How can I find maximum source of variation in a linear relationship? Probably very basic for most of you, but I am just starting out in statistics so please pardon my ignorance. 
I have a significant positive relationship between body mass (Y) and elevation (X). 
I want to find out which component of body mass (i.e. body length or thorax width) is contributing more to the slope (m) of the relationship. 
I modeled body size as {1/3 * pi * r^2 * L} and I wish to partition the variation in body size with elevation into its two components L and r. 
So in short, I need to split the variation in the dependent variable into its two collinear components and figure out which one is contributing most to the overall change?
I would have given example data, but I guess the question requires more conceptual clarification than anything. Any help is much appreciated (specifically if anyone could direct me to appropriate R function that can help me achieve this).

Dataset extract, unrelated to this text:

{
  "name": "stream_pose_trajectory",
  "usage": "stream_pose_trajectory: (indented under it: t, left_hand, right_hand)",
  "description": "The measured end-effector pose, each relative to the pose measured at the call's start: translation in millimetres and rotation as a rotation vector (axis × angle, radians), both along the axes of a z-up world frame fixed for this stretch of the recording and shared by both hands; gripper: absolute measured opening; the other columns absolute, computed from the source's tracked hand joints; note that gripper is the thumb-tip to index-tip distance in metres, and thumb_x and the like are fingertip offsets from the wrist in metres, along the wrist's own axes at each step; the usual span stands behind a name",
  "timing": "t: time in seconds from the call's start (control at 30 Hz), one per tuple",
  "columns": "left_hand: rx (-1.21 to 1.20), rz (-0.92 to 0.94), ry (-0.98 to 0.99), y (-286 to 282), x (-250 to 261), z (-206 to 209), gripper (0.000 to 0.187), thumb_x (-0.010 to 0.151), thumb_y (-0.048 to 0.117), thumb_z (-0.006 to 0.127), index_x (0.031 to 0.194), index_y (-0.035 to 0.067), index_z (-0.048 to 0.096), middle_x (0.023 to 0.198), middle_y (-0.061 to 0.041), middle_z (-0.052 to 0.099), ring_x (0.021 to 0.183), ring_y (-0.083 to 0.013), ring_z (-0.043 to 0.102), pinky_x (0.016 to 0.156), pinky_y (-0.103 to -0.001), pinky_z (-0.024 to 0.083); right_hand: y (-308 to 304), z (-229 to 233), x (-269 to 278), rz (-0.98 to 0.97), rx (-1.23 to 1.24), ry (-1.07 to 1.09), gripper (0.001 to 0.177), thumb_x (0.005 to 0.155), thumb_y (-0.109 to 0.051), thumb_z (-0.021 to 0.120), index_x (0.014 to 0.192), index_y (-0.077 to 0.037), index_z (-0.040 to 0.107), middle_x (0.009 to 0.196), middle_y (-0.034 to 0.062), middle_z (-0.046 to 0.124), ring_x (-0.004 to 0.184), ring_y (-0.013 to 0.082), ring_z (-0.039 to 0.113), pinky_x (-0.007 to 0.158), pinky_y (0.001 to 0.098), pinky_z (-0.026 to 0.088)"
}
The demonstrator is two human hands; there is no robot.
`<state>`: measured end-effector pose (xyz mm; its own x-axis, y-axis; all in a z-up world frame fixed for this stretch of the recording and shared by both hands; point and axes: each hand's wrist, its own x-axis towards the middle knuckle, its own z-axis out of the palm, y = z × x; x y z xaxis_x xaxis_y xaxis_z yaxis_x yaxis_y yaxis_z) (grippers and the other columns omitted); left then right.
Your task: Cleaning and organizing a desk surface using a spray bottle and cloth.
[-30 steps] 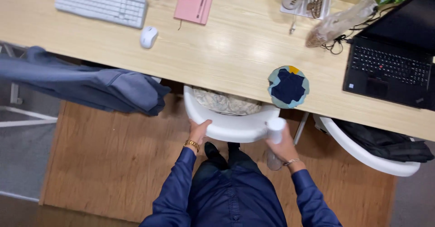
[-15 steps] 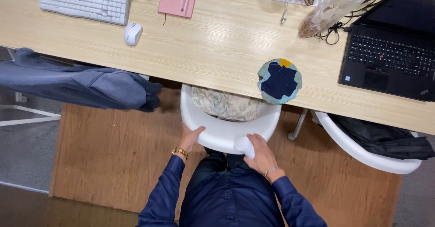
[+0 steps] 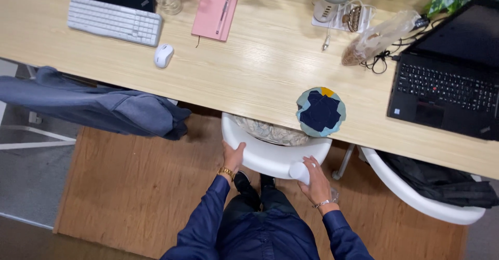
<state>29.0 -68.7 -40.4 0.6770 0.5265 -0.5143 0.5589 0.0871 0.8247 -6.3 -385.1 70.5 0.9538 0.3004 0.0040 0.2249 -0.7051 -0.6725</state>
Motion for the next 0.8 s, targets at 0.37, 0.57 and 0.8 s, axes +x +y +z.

Thanks. 
 A: Since body size/mass is not a linear combination of L and r, you cannot decompose a non-linear function of two variables into a sum of functions of each variable.  It's like trying to decompose the volume of a cylinder ($V = \pi \times r^{2} \times h$) into a sum of some function of radius and some function of height.  So while you were able to measure the linear dependence between body mass and elevation, computing linear dependence between those two components and elevation and comparing them, or comparing their relative contributions in a linear multiple regression, will not give you the answer you want.

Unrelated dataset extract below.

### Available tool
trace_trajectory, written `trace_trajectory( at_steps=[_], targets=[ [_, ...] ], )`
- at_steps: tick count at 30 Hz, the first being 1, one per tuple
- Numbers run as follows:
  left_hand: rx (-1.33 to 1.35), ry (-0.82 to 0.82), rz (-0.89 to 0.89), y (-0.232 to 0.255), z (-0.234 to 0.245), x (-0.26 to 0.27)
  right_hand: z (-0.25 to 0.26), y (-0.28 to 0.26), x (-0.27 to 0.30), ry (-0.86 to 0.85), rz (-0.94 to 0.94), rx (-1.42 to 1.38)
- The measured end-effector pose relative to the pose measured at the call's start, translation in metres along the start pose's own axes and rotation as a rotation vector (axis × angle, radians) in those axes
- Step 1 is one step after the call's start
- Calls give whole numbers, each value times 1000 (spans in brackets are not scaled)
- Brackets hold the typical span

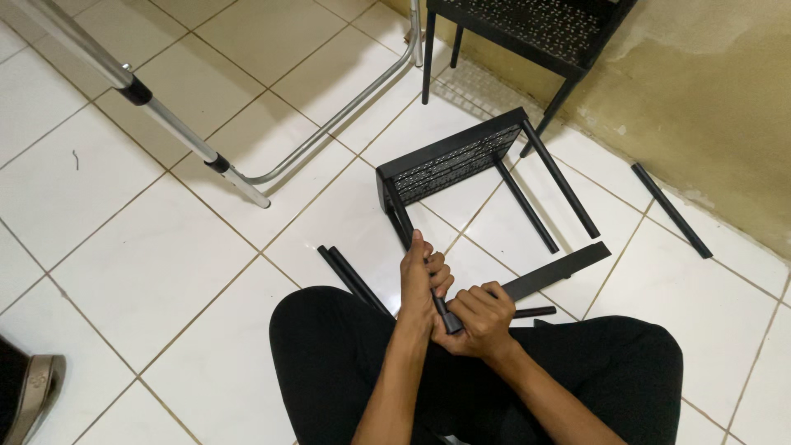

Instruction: The person assembles a two-tier black plastic stool by inserting four legs into the lower shelf, attaching the upper shelf, and securing the structure. The person works on a tiled floor, handling the plastic shelves and legs by hand.

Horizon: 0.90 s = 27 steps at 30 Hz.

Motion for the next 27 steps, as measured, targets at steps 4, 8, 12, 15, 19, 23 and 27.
trace_trajectory(
  at_steps=[4,8,12,15,19,23,27],
  targets=[
    [-3,-14,-6,-7,-2,2,7,3,-3,1,22,-4],
    [-41,-39,-60,-8,-9,4,14,5,-7,-36,2,-47],
    [-62,-3,-15,-8,-15,7,16,7,-7,-19,-44,-40],
    [-130,77,-151,5,-13,4,28,-1,1,-23,42,-59],
    [-51,53,-197,37,-13,-16,53,-10,19,33,63,-87],
    [-63,44,-141,42,-30,0,57,8,17,97,-40,-56],
    [6,-14,-156,64,-42,0,73,47,30,313,-255,32]
  ],
)
Point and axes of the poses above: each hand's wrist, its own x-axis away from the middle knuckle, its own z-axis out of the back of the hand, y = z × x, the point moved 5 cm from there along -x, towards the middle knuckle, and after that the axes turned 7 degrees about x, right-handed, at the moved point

Assuming L and r are always positive, you could take the log of both sides of the $body mass = 1/3 \times \pi \times r^2 \times L$ equation, which will give you  $log(body mass) = 1/3 \times \pi \times (2 \times  log(r)) + 1/3 \times \pi \times log(L)$, and then perform a different correlation or regression analysis of the relationship with elevation.  The drawback of this is it  will change the size of linear dependence between variables compared to when they were in linear form (maybe correlation will increase but it could decrease).  But with this transformation, body mass (its log) will be a linear combination of the logs of L and r and you could then measure and compare the relative contributions of L and r in a multiple regression of elevation on L and r.

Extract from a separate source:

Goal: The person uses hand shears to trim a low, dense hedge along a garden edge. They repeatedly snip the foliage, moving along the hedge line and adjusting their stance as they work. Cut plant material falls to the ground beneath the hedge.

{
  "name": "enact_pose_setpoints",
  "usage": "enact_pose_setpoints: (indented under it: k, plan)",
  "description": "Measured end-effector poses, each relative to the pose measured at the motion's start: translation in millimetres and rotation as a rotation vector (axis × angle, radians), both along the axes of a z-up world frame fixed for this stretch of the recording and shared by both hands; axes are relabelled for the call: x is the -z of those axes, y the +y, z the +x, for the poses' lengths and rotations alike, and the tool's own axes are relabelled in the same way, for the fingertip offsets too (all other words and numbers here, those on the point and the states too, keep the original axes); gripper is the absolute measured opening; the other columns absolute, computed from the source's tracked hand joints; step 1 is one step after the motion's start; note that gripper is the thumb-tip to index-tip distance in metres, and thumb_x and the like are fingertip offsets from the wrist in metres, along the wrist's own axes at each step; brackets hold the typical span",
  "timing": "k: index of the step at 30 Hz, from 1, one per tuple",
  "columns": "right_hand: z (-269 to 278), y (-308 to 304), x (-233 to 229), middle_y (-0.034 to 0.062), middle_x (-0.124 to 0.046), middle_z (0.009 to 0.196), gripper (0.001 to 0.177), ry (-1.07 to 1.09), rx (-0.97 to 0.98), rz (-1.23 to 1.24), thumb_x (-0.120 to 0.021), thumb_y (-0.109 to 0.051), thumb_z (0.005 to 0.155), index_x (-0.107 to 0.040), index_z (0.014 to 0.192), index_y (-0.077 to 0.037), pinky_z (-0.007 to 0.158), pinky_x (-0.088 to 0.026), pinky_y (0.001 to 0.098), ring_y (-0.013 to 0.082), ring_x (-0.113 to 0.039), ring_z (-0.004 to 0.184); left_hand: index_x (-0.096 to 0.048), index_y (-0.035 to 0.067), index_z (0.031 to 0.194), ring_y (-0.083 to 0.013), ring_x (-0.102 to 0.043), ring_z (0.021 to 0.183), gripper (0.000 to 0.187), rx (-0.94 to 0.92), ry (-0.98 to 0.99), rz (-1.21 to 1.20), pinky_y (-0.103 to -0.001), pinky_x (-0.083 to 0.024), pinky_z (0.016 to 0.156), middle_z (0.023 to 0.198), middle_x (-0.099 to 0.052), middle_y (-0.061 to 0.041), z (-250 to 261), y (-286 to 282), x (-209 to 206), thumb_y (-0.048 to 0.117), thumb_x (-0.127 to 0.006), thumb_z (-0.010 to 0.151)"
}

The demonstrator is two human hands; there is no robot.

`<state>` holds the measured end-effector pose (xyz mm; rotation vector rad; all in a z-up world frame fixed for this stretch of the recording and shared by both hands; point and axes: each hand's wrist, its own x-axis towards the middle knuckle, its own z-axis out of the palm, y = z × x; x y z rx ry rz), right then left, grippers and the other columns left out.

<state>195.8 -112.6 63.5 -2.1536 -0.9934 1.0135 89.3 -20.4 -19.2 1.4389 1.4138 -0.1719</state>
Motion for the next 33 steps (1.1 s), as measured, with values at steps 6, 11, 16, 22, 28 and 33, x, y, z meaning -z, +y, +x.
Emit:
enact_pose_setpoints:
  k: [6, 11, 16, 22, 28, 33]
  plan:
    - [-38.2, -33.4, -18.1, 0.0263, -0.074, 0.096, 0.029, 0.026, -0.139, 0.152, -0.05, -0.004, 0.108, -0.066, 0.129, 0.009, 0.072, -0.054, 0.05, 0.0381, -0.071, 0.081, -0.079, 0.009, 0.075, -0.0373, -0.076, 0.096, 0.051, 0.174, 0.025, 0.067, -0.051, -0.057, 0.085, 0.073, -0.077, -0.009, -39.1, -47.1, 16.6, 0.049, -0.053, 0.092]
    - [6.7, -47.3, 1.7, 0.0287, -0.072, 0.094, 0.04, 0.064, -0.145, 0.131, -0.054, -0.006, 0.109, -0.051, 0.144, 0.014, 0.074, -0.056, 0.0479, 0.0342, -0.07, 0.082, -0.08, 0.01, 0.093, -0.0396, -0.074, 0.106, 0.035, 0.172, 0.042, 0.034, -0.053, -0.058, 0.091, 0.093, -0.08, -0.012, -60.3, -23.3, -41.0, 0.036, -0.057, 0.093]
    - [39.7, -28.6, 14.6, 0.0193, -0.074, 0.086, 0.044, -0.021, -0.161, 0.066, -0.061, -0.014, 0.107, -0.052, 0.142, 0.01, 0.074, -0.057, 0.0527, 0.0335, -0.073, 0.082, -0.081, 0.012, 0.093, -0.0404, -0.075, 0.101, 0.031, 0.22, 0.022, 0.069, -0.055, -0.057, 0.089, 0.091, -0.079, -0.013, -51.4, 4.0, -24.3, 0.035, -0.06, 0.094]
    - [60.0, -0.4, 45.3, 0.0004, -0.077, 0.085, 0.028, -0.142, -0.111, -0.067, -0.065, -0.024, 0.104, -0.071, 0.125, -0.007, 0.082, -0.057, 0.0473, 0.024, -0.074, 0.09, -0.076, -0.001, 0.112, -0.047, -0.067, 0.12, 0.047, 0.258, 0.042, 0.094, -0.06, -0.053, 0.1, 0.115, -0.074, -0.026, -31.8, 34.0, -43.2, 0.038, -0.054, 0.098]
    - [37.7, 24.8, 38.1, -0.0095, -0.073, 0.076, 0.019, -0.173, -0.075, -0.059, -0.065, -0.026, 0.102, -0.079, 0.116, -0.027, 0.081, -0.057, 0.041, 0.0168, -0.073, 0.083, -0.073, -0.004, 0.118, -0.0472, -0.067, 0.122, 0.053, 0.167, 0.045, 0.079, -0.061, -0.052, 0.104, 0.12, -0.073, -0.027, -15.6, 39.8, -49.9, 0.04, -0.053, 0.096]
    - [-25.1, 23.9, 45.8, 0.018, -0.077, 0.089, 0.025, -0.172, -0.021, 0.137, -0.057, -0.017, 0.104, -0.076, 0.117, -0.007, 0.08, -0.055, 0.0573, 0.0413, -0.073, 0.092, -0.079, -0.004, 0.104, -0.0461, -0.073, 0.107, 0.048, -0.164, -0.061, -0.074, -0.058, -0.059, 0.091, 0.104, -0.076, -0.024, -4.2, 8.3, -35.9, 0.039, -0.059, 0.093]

There are different ways to measure relative contributions of predictors in a multiple regression.  Here are some links: https://stats.stackexchange.com/a/350276/241093, https://stats.stackexchange.com/a/11951/241093, https://www.researchgate.net/post/How_can_I_determine_the_relative_contribution_of_predictors_in_multiple_regression_models.
A: The central metric of interest for you is the $R^2$, which explains the share of variation in $y$ that is jointly explained by your regressors $X$. So adding one variable at a time and observe the change in $R^2$ will tell you about the respective contribution of each variable.
A: This is one round-about way to go about this. I will find the equation for the relationship between length and width (log(width) ~ log(length)). Then find the relationship between residual width (by sybtracting the regression coeffients from log(width) ~ log(length)) and elevation. If residual width is increasing with elevation, then I know that thorax width is contributing disproportionately more to the increasing body size with elevation. It does not answer my original post, but it solves the question using another approach.